Siempre me había preguntado por el origen de la superstición que marcaba a fuego estos escasos viernes del año. Hay quien dice que todo comenzó el 13 de octubre de 1307 (viernes, por supuesto), día en que la Santa Inquisición ordenó arrestar a todos los integrantes de la orden de los Caballeros Templarios para ser juzgados y castigados por sus delitos de herejía. El número de muertes fue brutal en toda Europa y por eso, desde entonces, el viernes 13 quedó marcado como el día de la mala suerte.
Otros van más atrás en el tiempo y anclan su origen a la Última Cena, aquella reunión de doce más uno que marcó el principio de un fin: la posterior crucifixión de Cristo… un viernes.
Se da tanta importancia a ese día que incluso se han hecho estudios comparativos para determinar si se trata de una fecha especialmente proclive para la mala suerte. Miles de personas (las friggaatriscaidecafóbicas, por supuesto) paralizan sus vidas ese día. Dejan de volar…, de viajar en general. Muchas ni siquiera salen de casa y, como era de esperar, no osan pasar por debajo de una escalera ni se arriesgan a romper un espejo en mil pedazos.
El viernes 13 ha llegado a provocar auténticos desplomes en las bolsas de todo el mundo motivados por el cambio radical en los hábitos de demasiados inversores en un día que, ni de lejos, es considerado un día cualquiera.
En mi caso, el origen de la superstición tiene fecha y hora: las 22.25 del 13 de octubre de 2017.
Viernes 13.
Un día maldito que no olvidaré jamás.
Un día que acabó como empezó.
Mal.
Viernes, 13 de octubre a las diez y cuarto de la mañana.
—Han encontrado muerto en su celda a Gonzalo.
Ni siquiera tuve tiempo de soltar un simple «hola». Las palabras de Andrea me golpearon los oídos con fuerza y provocaron un intenso terremoto en el interior de mi cabeza.
«¿Muerto?».
—¿Cómo que muerto? —pregunté al cabo de unos instantes.
«Otro muerto más».
—Lo ha encontrado un funcionario de prisiones en su ronda de las ocho. Según ha declarado, no apreció nada extraño en la de las seis. Parecía dormir tranquilo —me explicó la inspectora.
«Demasiadas muertes ya».
—¿Cómo ha sido? ¿Lo ha hecho él o…?
No podía evitar pensar en un nuevo asesinato.
—Se ha ahorcado con las sábanas. —Un breve silencio y un carraspeo de garganta—. Su abogada me ha contado que ayer mismo solicitó que lo incluyeran en el programa de prevención de suicidios.
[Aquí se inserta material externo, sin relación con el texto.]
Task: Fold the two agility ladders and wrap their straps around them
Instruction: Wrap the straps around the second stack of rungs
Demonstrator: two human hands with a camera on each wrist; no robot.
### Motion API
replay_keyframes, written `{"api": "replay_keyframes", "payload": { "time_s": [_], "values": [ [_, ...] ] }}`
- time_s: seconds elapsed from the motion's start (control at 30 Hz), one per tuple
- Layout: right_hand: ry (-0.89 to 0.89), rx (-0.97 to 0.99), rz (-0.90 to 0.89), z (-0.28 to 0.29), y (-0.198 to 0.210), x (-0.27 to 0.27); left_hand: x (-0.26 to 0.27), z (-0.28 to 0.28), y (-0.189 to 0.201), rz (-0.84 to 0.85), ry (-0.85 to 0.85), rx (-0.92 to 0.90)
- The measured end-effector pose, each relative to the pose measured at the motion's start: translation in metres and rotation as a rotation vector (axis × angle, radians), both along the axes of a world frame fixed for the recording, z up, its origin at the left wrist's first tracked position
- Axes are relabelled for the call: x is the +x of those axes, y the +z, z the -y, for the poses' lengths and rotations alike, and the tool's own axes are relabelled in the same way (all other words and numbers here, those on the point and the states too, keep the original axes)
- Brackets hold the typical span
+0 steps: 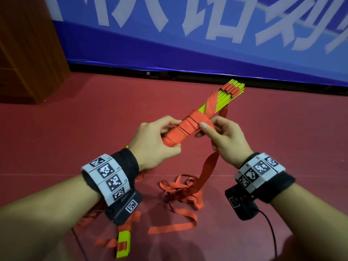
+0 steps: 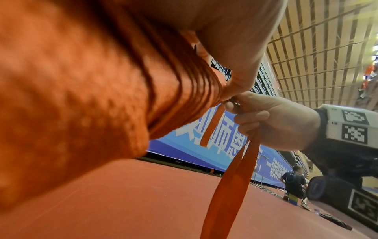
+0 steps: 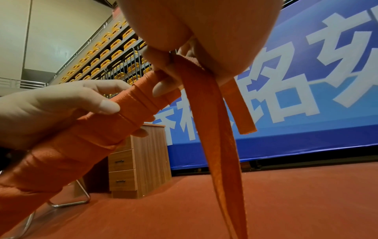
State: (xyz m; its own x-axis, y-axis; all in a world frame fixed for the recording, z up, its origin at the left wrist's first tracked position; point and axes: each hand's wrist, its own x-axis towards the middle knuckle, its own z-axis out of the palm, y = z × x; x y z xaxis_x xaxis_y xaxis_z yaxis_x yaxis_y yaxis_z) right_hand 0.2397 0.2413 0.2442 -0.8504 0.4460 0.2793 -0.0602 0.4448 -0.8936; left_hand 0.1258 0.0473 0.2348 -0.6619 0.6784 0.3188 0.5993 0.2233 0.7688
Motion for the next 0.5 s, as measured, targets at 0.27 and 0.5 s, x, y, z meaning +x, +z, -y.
{"api": "replay_keyframes", "payload": {
  "time_s": [0.27,0.5],
  "values": [
    [0.012,-0.178,0.025,-0.0002,-0.0019,-0.0003,-0.0029,0.0021,-0.0016,0.080,-0.113,0.001],
    [0.066,-0.228,-0.016,0.0003,-0.0063,-0.0007,-0.0065,0.0013,0.0012,0.181,-0.205,-0.005]
  ]
}}
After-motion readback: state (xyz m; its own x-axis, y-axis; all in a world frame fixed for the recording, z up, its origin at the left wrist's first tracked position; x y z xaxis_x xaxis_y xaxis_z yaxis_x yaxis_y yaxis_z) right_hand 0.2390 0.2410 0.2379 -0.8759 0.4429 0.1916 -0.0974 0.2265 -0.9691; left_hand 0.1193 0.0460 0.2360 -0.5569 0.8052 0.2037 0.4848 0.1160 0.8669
—¿Quién lo solicitó? ¿Él o ella?
—Pues ella, ¿quién si no? Ada, alguien que desea morir no suele hacer peticiones de ese estilo —me aclaró, como si estuviera hablándole a una persona corta de entendederas.
—Joder… —No fui capaz de decir nada más.
La llamada de Andrea me había pillado saliendo de la ducha. Cuando me di cuenta de que tenía la piel de gallina y las piernas temblonas puse el manos libres del móvil y lo solté en la repisa del espejo. Me agencié una toalla y me la enrollé al cuerpo.
—Ada… ¿Ada? —Su voz sonaba rara por el altavoz.
—Yo… Solo estaba…
—Nosotros seguimos adelante con lo acordado —me especificó como si hubiera intuido en mí cierta duda al respecto.
Respiré hondo y volví a agarrar el móvil. Desactivé el manos libre antes de hablar.
—Por supuesto —dije a media voz—. Estaré a las seis en punto en mi puesto.